= TASK OBJECTIVE =
In the listing below, tally the lines that hold "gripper" and report that number by itself.

= MATERIAL PROVIDED =
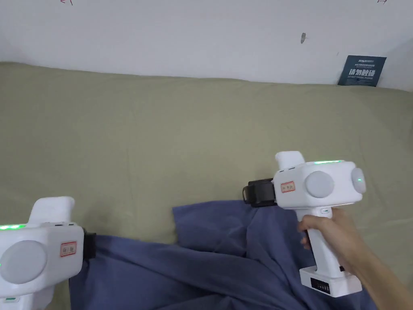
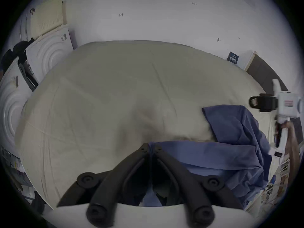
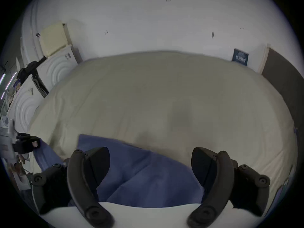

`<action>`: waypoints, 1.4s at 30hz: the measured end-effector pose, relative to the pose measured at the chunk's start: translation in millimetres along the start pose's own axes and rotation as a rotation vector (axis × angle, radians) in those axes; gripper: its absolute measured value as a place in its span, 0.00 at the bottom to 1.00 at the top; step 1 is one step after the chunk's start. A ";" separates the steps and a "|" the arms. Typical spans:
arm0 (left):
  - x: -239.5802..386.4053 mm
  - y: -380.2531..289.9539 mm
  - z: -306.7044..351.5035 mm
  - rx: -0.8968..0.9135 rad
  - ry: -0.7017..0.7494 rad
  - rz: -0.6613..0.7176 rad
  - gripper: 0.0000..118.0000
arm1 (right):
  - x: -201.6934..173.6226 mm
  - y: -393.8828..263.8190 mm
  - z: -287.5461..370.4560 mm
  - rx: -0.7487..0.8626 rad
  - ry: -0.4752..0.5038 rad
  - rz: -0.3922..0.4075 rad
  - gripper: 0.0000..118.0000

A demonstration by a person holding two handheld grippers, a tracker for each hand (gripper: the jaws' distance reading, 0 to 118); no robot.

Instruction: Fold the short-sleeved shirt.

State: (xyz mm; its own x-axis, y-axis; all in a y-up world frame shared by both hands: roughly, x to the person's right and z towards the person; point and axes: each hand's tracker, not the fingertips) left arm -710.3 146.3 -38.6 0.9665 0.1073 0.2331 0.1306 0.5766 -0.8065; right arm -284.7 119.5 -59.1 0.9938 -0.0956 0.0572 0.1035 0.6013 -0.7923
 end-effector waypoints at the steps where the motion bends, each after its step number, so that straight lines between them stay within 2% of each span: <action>1: -5.7 1.3 -3.6 0.000 -0.026 0.018 0.02 | 0.9 -3.2 -15.2 -0.052 -0.011 0.039 0.78; 2: -10.9 4.4 -8.1 -0.010 -0.023 0.013 0.02 | 1.2 -8.3 -27.3 -0.105 -0.028 0.073 0.61; 3: -11.5 5.6 -8.9 -0.018 -0.012 0.013 0.02 | 2.2 -12.2 -38.0 -0.158 -0.047 0.095 0.61; 4: -11.7 6.2 -8.6 -0.011 0.001 -0.004 0.02 | -2.9 -19.0 -29.4 -0.076 -0.057 0.116 0.59; 5: -12.0 6.7 -7.8 -0.002 0.000 -0.022 0.02 | -5.5 -15.7 -19.8 -0.035 -0.049 0.123 0.46; 6: -3.8 4.7 -1.4 -0.006 -0.001 -0.024 0.02 | -5.6 -13.5 -16.3 -0.068 -0.046 0.127 0.12; 7: -2.9 5.7 -0.6 -0.005 -0.005 -0.029 0.02 | -5.3 -12.7 -14.1 -0.069 -0.038 0.136 0.01; 11: 5.5 7.3 10.7 0.016 0.004 -0.049 0.02 | -2.5 -11.0 -11.9 -0.072 -0.028 0.073 0.01; 14: 5.5 11.5 19.3 0.021 0.011 -0.071 0.02 | 0.7 -4.2 19.2 -0.006 -0.029 0.009 0.01; 18: 7.6 18.5 45.8 0.070 0.034 -0.090 0.02 | 14.0 5.5 91.0 0.115 -0.053 -0.032 0.01; 21: 6.5 23.9 75.5 0.114 0.025 -0.071 0.02 | 24.4 7.3 162.8 0.207 -0.053 -0.102 0.01; 23: 9.0 23.9 97.7 0.166 0.043 -0.089 0.02 | 33.9 4.3 208.7 0.261 -0.092 -0.133 0.01; 24: 9.3 23.6 106.7 0.174 0.048 -0.090 0.02 | 56.8 6.7 217.0 0.290 -0.119 -0.145 0.01; 27: 8.4 20.3 136.9 0.221 0.044 -0.082 0.02 | 80.9 -4.6 275.8 0.370 -0.153 -0.188 0.01; 28: 8.6 19.1 145.2 0.234 0.042 -0.091 0.02 | 74.8 -16.0 297.0 0.396 -0.154 -0.200 0.01; 33: 12.9 24.7 187.8 0.320 0.009 -0.044 0.02 | 84.6 -34.2 358.5 0.466 -0.197 -0.225 0.01; 36: 18.5 48.3 199.0 0.355 0.020 -0.089 0.02 | 84.1 -32.2 378.9 0.492 -0.191 -0.243 0.01; 42: 29.7 116.8 218.1 0.439 0.054 -0.140 0.02 | 81.3 11.1 404.2 0.563 -0.220 -0.259 0.01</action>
State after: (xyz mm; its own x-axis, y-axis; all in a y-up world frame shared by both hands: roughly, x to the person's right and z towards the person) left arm -714.5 393.5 -7.4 0.9580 -0.0314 0.2851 0.1656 0.8722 -0.4602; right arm -186.0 439.0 182.2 0.9127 -0.1646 0.3740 0.2871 0.9095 -0.3006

= ANSWER BOX =
4